Chef cooks creative cuisine

IUS Horizon

James Carter, executive chef for the Food Court, peels hardboiled eggs in preparation for a meal.

James Carter, executive chef for the Food Court, has worked his way into the food business after hard economic times hit the country.

Before becoming a chef, Carter worked as a welder for ship yards across the country.

He said he traveled quite a bit but wanted to return home to find a more stable job.

Carter acquired the job at IU Southeast after he tried to switch jobs due to a rough economy.

“I had to switch jobs once the economy fell on hard times,” Carter said. “I knew that job cuts would happen quickly in my profession.

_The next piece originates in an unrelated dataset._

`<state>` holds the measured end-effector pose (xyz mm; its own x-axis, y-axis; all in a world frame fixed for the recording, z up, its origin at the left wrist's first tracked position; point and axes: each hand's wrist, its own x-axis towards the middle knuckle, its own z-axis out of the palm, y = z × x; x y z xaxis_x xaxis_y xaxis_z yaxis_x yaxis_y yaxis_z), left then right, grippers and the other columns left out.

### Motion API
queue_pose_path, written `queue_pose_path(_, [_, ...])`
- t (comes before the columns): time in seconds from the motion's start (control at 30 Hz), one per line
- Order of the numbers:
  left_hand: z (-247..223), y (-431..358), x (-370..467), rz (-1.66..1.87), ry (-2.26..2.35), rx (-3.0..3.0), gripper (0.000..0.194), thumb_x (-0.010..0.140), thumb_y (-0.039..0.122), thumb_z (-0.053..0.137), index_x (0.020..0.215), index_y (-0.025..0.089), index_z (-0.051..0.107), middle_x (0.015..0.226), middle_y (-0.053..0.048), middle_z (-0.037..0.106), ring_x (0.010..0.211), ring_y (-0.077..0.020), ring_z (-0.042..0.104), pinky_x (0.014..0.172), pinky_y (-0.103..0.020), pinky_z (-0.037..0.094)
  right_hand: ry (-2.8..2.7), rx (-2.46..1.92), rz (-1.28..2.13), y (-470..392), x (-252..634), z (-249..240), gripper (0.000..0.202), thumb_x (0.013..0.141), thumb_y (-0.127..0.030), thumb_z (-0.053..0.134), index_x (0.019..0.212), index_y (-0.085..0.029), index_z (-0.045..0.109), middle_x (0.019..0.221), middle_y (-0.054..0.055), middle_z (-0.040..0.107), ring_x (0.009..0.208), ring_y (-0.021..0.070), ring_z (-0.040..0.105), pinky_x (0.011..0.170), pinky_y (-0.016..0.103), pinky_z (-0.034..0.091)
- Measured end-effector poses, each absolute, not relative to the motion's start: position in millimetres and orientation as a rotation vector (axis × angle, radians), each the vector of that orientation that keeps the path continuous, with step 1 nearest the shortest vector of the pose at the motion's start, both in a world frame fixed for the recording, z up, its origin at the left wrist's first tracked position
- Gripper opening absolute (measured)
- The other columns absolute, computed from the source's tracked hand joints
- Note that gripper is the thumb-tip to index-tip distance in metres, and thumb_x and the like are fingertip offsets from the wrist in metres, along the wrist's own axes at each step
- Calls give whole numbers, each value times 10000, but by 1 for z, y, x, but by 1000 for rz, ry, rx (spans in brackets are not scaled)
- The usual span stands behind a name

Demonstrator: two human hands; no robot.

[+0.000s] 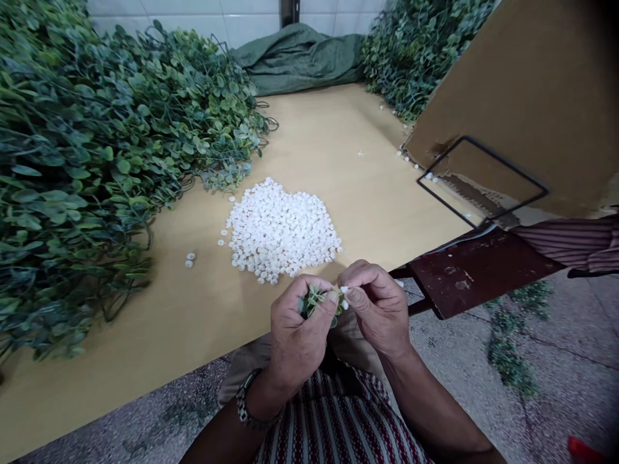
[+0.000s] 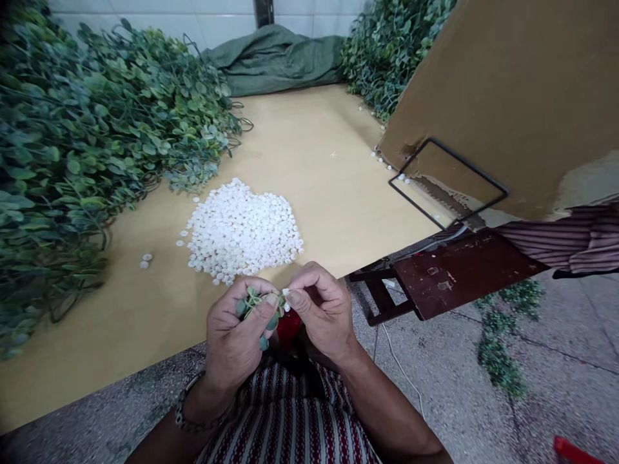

I went into food because it was the only job I could get at the time.”

Julie Ingram, director of Conference and Dining Services, said Carter is friendly.

“I like Jim,” Ingram said. “He is very approachable. The students who work with him get taught how to do things the right way. He wants them to learn while working.”

After stumbling into the food business, Carter said it allowed him to expand his creativity in the kitchen.

“I’m completely self-taught,” Carter said. “That allows for some screw-ups in the kitchen. I’m [American Culinary Federation] certified, and I’ve taken a few classes on sanitation and what-not. Other than that, though, I’ve learned everything just by doing it.”

Before working at IU Southeast, Carter returned home to find work and landed a job at The Phoenix Hill Tavern in Louisville.

While working there as a cook, Carter said he learned things that would help him later on as a chef.

After working there for three days, Carter was helping out when the chef did not show up for work. Carter took over and after six months, was running the kitchen.

Carter also worked at a restaurant called the Crow’s Nest. He took the job offer from a friend and became a cook, moving up when employees began to leave.

Carter started to take over the business once he became head chef.

Carter said the job at IU Southeast is different because of the students.

“It’s a little more flexible working here,” Carter said. “It’s nice to be able to create different dishes and figure out what works and what doesn’t as far as what people like.”

Ingram and Carter also work together with the new Food Court text line.

Students and faculty can text in their own comments about the food or service at the Food Court. Both good and bad comments are read and taken into consideration.

“He’s taken the feedback well from the text line,” Ingram said. “Students have to tell us how we’re doing, whether it is good or bad. If they don’t tell us, then we don’t know their opinions.”

Carter’s son, Madison Carter, journalism freshman, said it is nice to see his father on campus every day.

“I really enjoy seeing my dad on a daily basis,” Madison Carter said. “Plus, it’s fun to give him a little harsh criticism on all the food. We’ve always been close.”